Required work:
Make an exact copy of the records below, excluding images.

Stored items from a collection:

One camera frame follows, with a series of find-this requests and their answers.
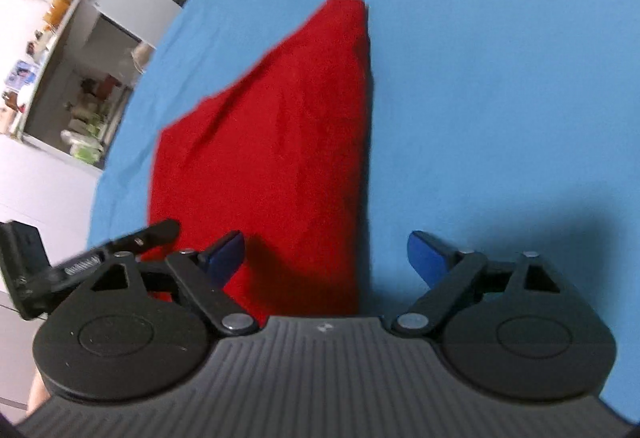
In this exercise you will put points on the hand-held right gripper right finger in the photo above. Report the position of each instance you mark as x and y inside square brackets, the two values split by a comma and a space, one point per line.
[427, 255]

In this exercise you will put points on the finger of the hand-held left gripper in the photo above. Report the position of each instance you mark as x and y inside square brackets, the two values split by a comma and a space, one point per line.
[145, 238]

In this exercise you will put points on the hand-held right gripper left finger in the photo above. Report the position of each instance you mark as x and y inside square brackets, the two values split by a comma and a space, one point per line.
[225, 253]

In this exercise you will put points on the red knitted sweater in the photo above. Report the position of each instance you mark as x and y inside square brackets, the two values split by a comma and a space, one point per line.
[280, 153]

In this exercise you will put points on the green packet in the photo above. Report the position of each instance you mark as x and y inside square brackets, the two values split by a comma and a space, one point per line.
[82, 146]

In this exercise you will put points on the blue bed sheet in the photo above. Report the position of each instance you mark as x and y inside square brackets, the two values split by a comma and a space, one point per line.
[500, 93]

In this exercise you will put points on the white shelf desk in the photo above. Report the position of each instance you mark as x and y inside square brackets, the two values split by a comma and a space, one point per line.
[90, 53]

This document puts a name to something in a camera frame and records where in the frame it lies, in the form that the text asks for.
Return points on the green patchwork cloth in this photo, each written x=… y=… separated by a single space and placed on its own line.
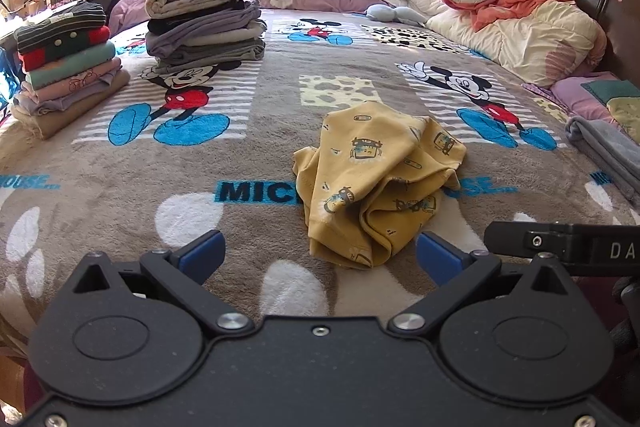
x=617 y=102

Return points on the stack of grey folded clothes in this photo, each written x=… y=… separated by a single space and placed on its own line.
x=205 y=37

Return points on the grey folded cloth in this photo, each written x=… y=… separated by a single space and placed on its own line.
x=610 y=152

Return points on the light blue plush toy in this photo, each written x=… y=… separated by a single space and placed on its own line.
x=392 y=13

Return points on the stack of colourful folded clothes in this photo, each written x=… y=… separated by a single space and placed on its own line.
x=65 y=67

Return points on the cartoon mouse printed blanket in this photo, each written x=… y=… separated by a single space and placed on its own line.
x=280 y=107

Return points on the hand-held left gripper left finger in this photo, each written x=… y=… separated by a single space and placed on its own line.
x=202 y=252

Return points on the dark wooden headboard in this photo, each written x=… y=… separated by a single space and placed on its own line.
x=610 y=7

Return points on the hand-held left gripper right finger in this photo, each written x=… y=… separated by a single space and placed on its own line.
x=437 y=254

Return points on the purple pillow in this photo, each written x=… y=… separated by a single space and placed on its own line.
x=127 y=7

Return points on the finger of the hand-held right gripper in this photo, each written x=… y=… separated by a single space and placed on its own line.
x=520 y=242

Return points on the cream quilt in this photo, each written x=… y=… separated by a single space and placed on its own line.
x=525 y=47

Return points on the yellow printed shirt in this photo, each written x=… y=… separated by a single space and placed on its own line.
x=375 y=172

Written solution:
One camera frame follows, with a series of find-this requests and their answers.
In this exercise you will put points on the hand-held right gripper right finger in the photo above. Report the position of each instance you mark as x and y inside square brackets, the two values split by a comma and a space, one point per line.
[427, 255]

In this exercise you will put points on the finger of the hand-held left gripper in the photo above. Report the position of each instance you mark as x and y inside square brackets, the two values split by a comma and a space, one point per line.
[145, 238]

In this exercise you will put points on the hand-held right gripper left finger in the photo above. Report the position of each instance you mark as x and y inside square brackets, the two values split by a comma and a space, one point per line.
[225, 253]

In this exercise you will put points on the red knitted sweater in the photo above. Report the position of each instance you mark as x and y inside square brackets, the two values split by a comma and a space, one point per line.
[280, 153]

In this exercise you will put points on the green packet in the photo above. Report the position of each instance you mark as x and y inside square brackets, the two values split by a comma and a space, one point per line.
[82, 146]

In this exercise you will put points on the blue bed sheet in the photo above. Report the position of each instance you mark as x and y inside square brackets, the two values split by a comma and a space, one point per line.
[500, 93]

In this exercise you will put points on the white shelf desk in the photo above. Report the position of each instance you mark as x and y inside square brackets, the two values split by a comma and a space, one point per line.
[90, 53]

This document puts a name to something in a camera frame and records where in the frame it lies, in the form that the text asks for.
Return points on the green patchwork cloth in this photo, each written x=… y=… separated by a single space and placed on its own line.
x=617 y=102

Return points on the stack of grey folded clothes in this photo, each written x=… y=… separated by a single space and placed on its own line.
x=205 y=37

Return points on the grey folded cloth in this photo, each written x=… y=… separated by a single space and placed on its own line.
x=610 y=152

Return points on the light blue plush toy in this photo, each written x=… y=… separated by a single space and placed on its own line.
x=392 y=13

Return points on the stack of colourful folded clothes in this photo, each written x=… y=… separated by a single space and placed on its own line.
x=65 y=67

Return points on the cartoon mouse printed blanket in this photo, each written x=… y=… separated by a single space and placed on its own line.
x=280 y=107

Return points on the hand-held left gripper left finger in this photo, each written x=… y=… separated by a single space and placed on its own line.
x=202 y=252

Return points on the dark wooden headboard in this photo, each written x=… y=… separated by a single space and placed on its own line.
x=610 y=7

Return points on the hand-held left gripper right finger in this photo, each written x=… y=… separated by a single space and placed on its own line.
x=437 y=254

Return points on the purple pillow in this photo, each written x=… y=… separated by a single space and placed on its own line.
x=127 y=7

Return points on the finger of the hand-held right gripper in this photo, each written x=… y=… separated by a single space and placed on its own line.
x=520 y=242

Return points on the cream quilt in this photo, each written x=… y=… separated by a single space and placed on its own line.
x=525 y=47

Return points on the yellow printed shirt in this photo, each written x=… y=… separated by a single space and placed on its own line.
x=375 y=172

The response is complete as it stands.